Start of ENTRIES SUPPLIED
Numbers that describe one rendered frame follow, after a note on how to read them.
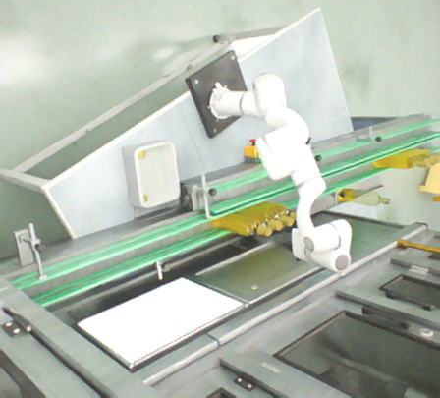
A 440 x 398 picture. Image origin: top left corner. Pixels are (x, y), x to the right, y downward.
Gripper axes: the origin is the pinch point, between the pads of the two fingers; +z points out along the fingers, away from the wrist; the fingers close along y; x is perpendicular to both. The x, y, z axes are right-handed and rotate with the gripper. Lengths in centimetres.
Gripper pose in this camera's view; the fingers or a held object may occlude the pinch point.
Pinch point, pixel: (288, 236)
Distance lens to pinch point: 178.8
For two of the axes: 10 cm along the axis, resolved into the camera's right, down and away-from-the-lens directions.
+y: -1.0, -9.7, -2.4
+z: -4.3, -1.7, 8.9
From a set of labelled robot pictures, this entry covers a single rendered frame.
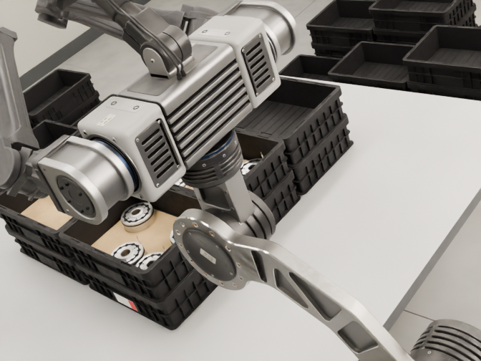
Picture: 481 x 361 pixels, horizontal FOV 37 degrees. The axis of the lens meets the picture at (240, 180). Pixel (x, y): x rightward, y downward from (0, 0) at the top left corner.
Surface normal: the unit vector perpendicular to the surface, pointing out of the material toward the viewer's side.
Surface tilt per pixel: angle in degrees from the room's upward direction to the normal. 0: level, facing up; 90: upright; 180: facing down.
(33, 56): 90
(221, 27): 0
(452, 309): 0
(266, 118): 0
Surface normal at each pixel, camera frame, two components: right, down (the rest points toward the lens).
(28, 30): 0.74, 0.19
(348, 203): -0.29, -0.78
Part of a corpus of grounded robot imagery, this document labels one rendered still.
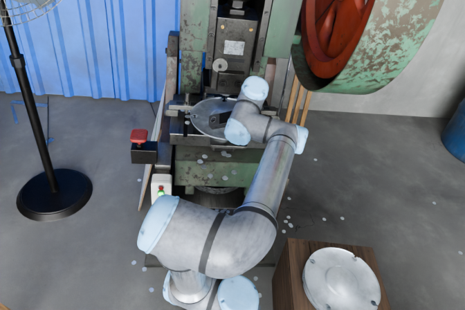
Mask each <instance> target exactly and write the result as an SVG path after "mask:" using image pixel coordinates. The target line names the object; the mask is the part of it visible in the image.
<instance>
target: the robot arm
mask: <svg viewBox="0 0 465 310"><path fill-rule="evenodd" d="M267 95H268V84H267V82H266V80H264V79H263V78H261V77H258V76H250V77H248V78H246V79H245V81H244V83H243V84H242V86H241V91H240V94H239V96H238V99H237V101H236V103H235V106H234V108H233V110H232V111H227V112H223V113H218V114H214V115H211V116H209V120H208V126H209V127H210V128H211V129H219V128H223V127H225V130H224V135H225V137H226V139H227V140H229V141H230V142H231V143H233V144H235V145H247V144H248V142H249V141H250V140H254V141H257V142H259V143H264V144H266V145H267V146H266V149H265V150H264V153H263V155H262V158H261V161H260V162H259V165H258V167H257V170H256V172H255V175H254V177H253V180H252V182H251V184H250V187H249V189H248V191H247V194H246V197H245V199H244V202H243V203H242V206H240V207H238V208H237V209H236V210H235V211H234V212H233V214H232V216H230V215H226V214H224V213H222V212H218V211H216V210H212V209H209V208H207V207H204V206H200V205H198V204H195V203H193V202H190V201H186V200H184V199H180V198H179V197H178V196H176V197H174V196H172V195H169V194H162V195H161V196H159V197H158V198H157V199H156V200H155V202H154V203H153V204H152V206H151V208H150V209H149V211H148V213H147V215H146V217H145V219H144V222H143V224H142V226H141V228H140V232H139V234H138V241H137V245H138V248H139V249H141V250H143V251H145V253H147V254H148V253H150V254H152V255H155V256H156V257H157V259H158V261H159V262H160V263H161V265H162V266H163V267H164V268H166V269H167V270H169V271H168V273H167V275H166V278H165V281H164V285H163V287H164V289H163V297H164V298H165V299H166V300H167V301H168V302H170V303H171V304H173V305H178V306H180V307H183V308H184V309H187V310H258V304H259V295H258V292H257V289H256V287H255V285H254V284H253V283H252V282H251V281H250V280H249V279H248V278H247V277H244V276H242V275H241V274H242V273H245V272H246V271H249V270H250V269H252V267H254V266H255V265H256V264H258V263H259V262H260V261H261V260H262V259H263V258H264V256H265V255H266V254H267V253H268V252H269V250H270V249H271V246H272V245H273V242H274V241H275V237H276V234H277V229H278V224H277V221H276V219H275V218H276V216H277V212H278V208H279V206H280V201H281V199H282V195H283V192H284V188H285V185H286V181H287V178H288V175H289V171H290V169H291V164H292V162H293V157H294V154H301V153H302V152H303V149H304V146H305V143H306V140H307V136H308V133H309V132H308V129H307V128H305V127H301V126H299V125H296V124H292V123H289V122H284V121H282V120H278V119H275V118H271V117H268V116H264V115H262V114H261V109H262V105H263V104H264V101H265V98H266V97H267Z"/></svg>
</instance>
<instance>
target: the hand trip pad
mask: <svg viewBox="0 0 465 310"><path fill-rule="evenodd" d="M147 135H148V131H147V130H146V129H133V130H132V131H131V136H130V141H131V142H133V143H138V144H139V145H140V144H142V143H145V142H146V141H147Z"/></svg>
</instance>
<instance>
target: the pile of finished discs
mask: <svg viewBox="0 0 465 310"><path fill-rule="evenodd" d="M354 256H355V255H353V253H351V252H349V251H347V250H344V249H341V248H332V247H329V248H321V249H320V250H317V251H316V252H314V253H313V254H312V255H311V256H310V258H309V259H308V260H307V262H306V264H305V266H304V270H303V273H302V281H303V287H304V291H305V293H306V295H307V297H308V299H309V301H310V302H311V304H312V305H313V306H314V307H315V308H316V309H317V310H377V309H378V307H377V305H379V303H380V300H381V290H380V286H379V282H378V280H377V278H376V276H375V274H374V272H373V271H372V269H371V268H370V267H369V266H368V265H367V264H366V263H365V262H364V261H363V260H362V259H361V258H358V257H356V258H355V257H354Z"/></svg>
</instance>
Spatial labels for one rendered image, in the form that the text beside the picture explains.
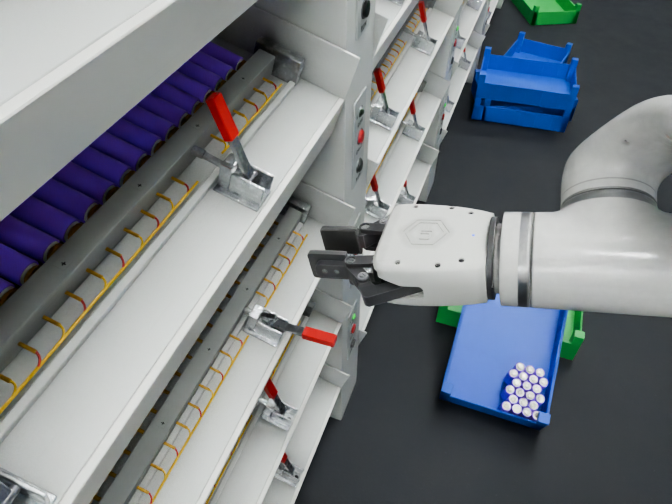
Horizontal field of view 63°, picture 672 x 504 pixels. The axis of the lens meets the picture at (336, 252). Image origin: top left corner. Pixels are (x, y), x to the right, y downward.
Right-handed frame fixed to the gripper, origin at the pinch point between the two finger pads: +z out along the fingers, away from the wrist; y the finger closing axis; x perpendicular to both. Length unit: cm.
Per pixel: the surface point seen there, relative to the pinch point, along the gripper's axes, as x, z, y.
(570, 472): 68, -25, -19
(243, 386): 8.4, 8.1, 11.4
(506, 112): 52, -6, -133
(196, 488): 9.3, 8.3, 21.7
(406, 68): 4, 5, -56
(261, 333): 7.1, 8.3, 5.5
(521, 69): 46, -10, -152
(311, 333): 6.8, 2.6, 5.1
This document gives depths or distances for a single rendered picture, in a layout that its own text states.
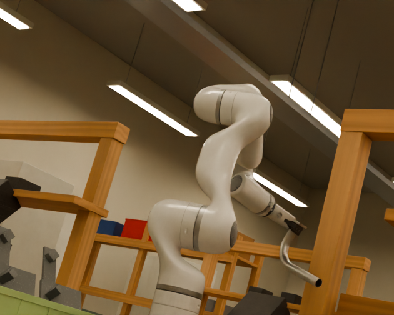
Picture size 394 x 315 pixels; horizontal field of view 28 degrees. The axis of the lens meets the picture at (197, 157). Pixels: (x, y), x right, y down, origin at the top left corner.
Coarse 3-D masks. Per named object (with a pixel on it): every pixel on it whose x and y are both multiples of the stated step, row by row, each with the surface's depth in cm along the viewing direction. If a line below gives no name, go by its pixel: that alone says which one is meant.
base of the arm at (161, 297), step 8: (160, 296) 193; (168, 296) 192; (176, 296) 192; (184, 296) 192; (152, 304) 196; (160, 304) 193; (168, 304) 192; (176, 304) 191; (184, 304) 192; (192, 304) 193; (200, 304) 196; (152, 312) 194; (160, 312) 192; (168, 312) 191; (176, 312) 191; (184, 312) 192; (192, 312) 193
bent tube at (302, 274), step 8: (288, 232) 271; (288, 240) 271; (280, 248) 271; (288, 248) 271; (280, 256) 269; (288, 264) 265; (296, 272) 260; (304, 272) 258; (304, 280) 258; (312, 280) 254; (320, 280) 254
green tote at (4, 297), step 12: (0, 288) 198; (0, 300) 199; (12, 300) 201; (24, 300) 202; (36, 300) 205; (0, 312) 199; (12, 312) 201; (24, 312) 203; (36, 312) 205; (48, 312) 207; (60, 312) 209; (72, 312) 211; (84, 312) 214
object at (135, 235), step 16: (112, 224) 869; (128, 224) 854; (144, 224) 838; (96, 240) 862; (112, 240) 848; (128, 240) 833; (144, 240) 824; (240, 240) 755; (96, 256) 928; (144, 256) 822; (192, 256) 775; (224, 256) 749; (240, 256) 776; (256, 256) 784; (224, 272) 747; (256, 272) 777; (80, 288) 850; (96, 288) 842; (128, 288) 813; (224, 288) 740; (128, 304) 807; (144, 304) 786; (208, 304) 749; (224, 304) 739
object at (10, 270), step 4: (8, 268) 230; (12, 268) 230; (4, 272) 227; (8, 272) 224; (12, 272) 225; (0, 276) 226; (4, 276) 226; (8, 276) 225; (12, 276) 224; (0, 280) 227; (4, 280) 226; (8, 280) 226
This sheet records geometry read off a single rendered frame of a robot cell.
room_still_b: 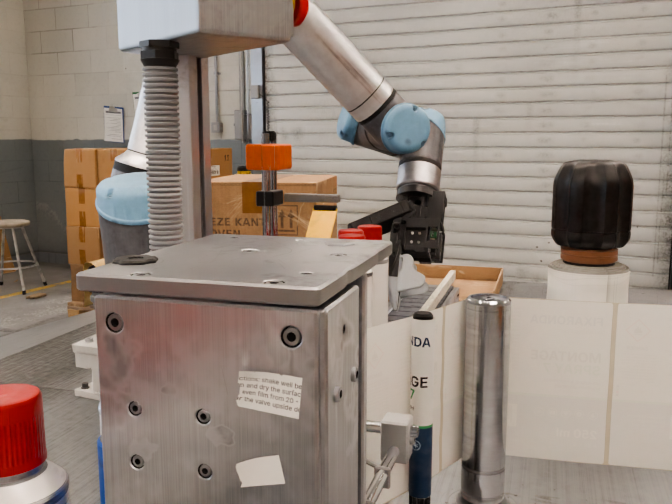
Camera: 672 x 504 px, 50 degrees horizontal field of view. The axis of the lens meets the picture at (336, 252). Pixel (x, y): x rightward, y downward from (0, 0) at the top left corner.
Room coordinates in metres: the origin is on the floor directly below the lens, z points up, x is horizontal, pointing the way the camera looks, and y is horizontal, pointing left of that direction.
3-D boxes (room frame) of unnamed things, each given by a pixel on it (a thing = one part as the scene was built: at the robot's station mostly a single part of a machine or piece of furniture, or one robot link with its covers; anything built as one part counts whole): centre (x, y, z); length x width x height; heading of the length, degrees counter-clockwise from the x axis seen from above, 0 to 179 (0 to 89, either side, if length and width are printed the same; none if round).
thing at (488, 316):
End of ENTRIES SUPPLIED
TASK INSTRUCTIONS >>
Show each line in the listing above that has "field".

ANSWER SPACE >>
Horizontal field of view 63°, picture 672 x 504 pixels. The axis of the lens meets the picture at (336, 252). Image origin: top left corner. Pixels are (x, y), x to the right, y downward.
Picture size 394 x 315 pixels; horizontal field of view 28 degrees. The axis of the lens meets the picture at (197, 157). Pixels: (x, y), x right, y down, origin at the top left corner.
Camera: 672 x 504 px, 50 degrees horizontal field of view. The axis of the lens meets the picture at (336, 252). Pixel (x, y): x rightward, y downward from (0, 0) at the top left corner.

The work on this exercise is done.